A common case for this is "value construction", where your have a function that ultimately produces an immutable value, but does all kinds of messy stuff while doing it. One example is how F# core library implements List.map: normally, because lists are iterated front-to-back, but constructed back-to-front, one would need to first construct the transformed list by iterating, and then reverse it. So the F# compiler cheats here and mutates the list as it's being constructed in order to avoid the extra reversal.
And another note on the "locality" concern. Remember how I mentioned that you could do all kinds of neat performance tricks with goto? Well, that's not quite true anymore. Since the programmers started writing programs without goto, the binary code became more predictable, because jumps are now generated by compilers, not coded by humans. This made it possible for CPUs to, well, predict them, and optimize processing based on these predictions. The end result is that now you're actually likely to get worse performance by indiscriminate use of goto than by using accepted higher-level tools like loops. Back in the day, CPUs couldn't afford to be that smart, so that the choice to not use goto was purely a stability measure. But now it turned out to be actually helpful with performance, who would have thought?
I submit that the same thing will happen with immutability as well. I'm not sure exactly how it will happen, but I'm sure that it will. Even today, without special hardware, it is still possible to do some optimization at compile time: for example, if the compiler knows that a variable is immutable, it may decide to cache it in a register for a long period, or even promote it to a constant altogether. It is true that most actual compilers today don't perform all of these possible optimizations (though they do perform some), but they will. We're only just beginning. :-)
I know and appreciate those design goals of functional languages. My question about good move semantics in typical functional languages would support that goal, not contradict it. Done properly, I believe it could allow a purely functional style of programming that translates exactly as the corresponding imperative program would, and execute just as fast.
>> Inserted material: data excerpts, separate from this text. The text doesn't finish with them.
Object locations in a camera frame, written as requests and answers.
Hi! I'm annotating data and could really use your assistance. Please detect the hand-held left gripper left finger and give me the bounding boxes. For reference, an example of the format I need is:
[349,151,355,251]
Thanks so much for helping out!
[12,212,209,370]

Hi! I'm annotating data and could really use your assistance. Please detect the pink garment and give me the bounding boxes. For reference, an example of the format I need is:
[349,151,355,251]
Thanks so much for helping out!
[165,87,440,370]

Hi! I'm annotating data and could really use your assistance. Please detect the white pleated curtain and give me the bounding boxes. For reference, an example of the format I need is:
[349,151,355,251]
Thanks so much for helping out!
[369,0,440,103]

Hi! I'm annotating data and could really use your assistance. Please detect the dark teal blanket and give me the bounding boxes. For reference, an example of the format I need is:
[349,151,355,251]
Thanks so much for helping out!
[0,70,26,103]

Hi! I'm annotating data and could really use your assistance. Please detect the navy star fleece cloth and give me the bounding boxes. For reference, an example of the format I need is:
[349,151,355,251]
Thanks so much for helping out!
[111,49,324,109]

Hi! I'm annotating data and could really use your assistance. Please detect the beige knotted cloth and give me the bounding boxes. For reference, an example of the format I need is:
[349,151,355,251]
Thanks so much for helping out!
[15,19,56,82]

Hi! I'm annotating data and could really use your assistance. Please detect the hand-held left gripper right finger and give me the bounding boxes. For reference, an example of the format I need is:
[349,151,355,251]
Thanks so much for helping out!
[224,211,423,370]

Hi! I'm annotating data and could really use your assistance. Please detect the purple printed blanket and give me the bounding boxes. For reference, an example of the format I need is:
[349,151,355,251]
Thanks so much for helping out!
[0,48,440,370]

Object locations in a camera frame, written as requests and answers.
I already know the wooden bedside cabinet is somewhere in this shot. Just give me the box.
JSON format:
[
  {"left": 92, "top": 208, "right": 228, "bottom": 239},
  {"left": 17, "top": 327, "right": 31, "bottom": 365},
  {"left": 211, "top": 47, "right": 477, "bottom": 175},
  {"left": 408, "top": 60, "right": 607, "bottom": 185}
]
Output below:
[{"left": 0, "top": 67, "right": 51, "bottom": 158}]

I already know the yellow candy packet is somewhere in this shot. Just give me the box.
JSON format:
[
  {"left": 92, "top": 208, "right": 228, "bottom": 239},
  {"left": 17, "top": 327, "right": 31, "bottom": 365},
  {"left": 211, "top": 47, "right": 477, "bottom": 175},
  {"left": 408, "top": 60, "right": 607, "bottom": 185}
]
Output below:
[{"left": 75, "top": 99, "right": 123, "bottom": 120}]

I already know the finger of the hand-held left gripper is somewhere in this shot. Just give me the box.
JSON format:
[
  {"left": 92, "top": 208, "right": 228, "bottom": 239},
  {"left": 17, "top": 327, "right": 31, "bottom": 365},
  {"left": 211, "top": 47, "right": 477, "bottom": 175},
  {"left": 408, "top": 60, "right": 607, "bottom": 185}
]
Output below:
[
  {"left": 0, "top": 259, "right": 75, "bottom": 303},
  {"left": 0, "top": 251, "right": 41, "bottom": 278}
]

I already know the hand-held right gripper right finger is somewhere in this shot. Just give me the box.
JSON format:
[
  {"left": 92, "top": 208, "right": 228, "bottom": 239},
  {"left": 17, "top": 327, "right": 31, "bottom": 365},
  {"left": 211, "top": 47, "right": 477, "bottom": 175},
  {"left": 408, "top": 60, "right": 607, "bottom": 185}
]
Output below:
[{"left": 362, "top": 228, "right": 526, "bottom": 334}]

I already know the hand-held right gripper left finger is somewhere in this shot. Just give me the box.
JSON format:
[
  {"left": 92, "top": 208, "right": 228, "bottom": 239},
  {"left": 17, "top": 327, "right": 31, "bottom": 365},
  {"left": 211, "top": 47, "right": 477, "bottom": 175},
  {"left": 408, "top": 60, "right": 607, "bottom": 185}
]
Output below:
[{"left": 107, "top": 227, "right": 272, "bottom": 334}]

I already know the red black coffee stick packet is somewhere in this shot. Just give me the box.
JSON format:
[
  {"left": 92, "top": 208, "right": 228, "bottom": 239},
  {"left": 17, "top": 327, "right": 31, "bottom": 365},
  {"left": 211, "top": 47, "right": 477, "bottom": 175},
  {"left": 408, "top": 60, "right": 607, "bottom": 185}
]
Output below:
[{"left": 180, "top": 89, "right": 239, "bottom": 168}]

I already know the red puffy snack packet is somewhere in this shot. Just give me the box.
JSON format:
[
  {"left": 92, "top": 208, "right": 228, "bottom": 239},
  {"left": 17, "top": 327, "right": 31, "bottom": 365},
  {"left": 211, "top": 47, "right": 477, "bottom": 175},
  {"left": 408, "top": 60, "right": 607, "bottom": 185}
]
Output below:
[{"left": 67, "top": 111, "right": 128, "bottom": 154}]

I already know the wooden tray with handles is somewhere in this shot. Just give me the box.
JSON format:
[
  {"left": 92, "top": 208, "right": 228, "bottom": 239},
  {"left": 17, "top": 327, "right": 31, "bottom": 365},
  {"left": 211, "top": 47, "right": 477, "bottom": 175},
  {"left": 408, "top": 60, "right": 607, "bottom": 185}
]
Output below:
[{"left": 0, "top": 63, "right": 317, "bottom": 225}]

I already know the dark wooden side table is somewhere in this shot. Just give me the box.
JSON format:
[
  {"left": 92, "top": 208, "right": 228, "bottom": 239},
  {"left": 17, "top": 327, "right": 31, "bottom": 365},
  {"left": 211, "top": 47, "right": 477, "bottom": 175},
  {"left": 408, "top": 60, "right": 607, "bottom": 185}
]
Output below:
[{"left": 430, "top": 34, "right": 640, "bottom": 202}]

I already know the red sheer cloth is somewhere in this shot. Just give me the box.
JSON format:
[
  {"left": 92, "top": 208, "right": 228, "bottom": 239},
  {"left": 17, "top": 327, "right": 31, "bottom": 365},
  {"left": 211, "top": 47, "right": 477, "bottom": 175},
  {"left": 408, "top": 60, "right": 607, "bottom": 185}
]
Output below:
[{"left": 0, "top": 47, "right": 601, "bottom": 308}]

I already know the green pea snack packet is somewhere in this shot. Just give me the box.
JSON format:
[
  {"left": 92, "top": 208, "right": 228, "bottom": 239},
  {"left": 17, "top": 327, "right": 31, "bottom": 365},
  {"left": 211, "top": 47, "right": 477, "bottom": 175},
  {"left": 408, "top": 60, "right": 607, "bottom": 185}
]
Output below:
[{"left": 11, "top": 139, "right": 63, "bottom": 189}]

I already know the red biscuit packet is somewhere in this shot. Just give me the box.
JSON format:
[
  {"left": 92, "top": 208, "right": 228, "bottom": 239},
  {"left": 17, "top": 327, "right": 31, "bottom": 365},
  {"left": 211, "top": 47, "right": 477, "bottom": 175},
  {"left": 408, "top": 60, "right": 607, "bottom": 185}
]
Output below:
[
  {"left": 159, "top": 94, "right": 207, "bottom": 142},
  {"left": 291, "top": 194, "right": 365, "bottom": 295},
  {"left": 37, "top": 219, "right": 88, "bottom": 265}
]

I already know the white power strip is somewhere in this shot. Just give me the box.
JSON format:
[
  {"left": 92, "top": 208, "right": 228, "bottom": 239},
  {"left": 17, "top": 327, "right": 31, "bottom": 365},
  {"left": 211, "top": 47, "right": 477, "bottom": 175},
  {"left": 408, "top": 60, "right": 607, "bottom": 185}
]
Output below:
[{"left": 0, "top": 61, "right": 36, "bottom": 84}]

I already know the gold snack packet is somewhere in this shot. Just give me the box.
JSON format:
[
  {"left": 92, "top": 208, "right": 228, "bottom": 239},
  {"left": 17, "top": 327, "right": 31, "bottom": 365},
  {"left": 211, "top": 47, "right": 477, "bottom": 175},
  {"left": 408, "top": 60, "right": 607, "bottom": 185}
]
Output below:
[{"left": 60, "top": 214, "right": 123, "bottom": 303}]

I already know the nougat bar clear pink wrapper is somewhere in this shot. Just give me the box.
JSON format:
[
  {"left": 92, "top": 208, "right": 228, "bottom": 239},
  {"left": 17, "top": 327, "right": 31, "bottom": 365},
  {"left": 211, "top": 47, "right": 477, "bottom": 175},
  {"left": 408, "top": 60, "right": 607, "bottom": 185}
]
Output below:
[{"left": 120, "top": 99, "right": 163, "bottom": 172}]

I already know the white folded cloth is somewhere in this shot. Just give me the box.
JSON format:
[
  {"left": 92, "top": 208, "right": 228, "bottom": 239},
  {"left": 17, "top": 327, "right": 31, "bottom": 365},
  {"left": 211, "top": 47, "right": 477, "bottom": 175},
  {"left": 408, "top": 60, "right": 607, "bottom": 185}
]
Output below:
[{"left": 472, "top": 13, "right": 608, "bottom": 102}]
You can even have mutation of various sorts in Haskell. The sanctioned versions are in IO, ST, and STM, but those are not the only ones available. If you're sufficiently careful, you can use things like unsafePerformIO to implement seemingly immutable structures with mutation under the hood. If you want to live extremely dangerously, you can even crack open the IO or ST types and manually handle state tokens with realWorld# or even runRW#. Such code can be safe, but requires great care and attention.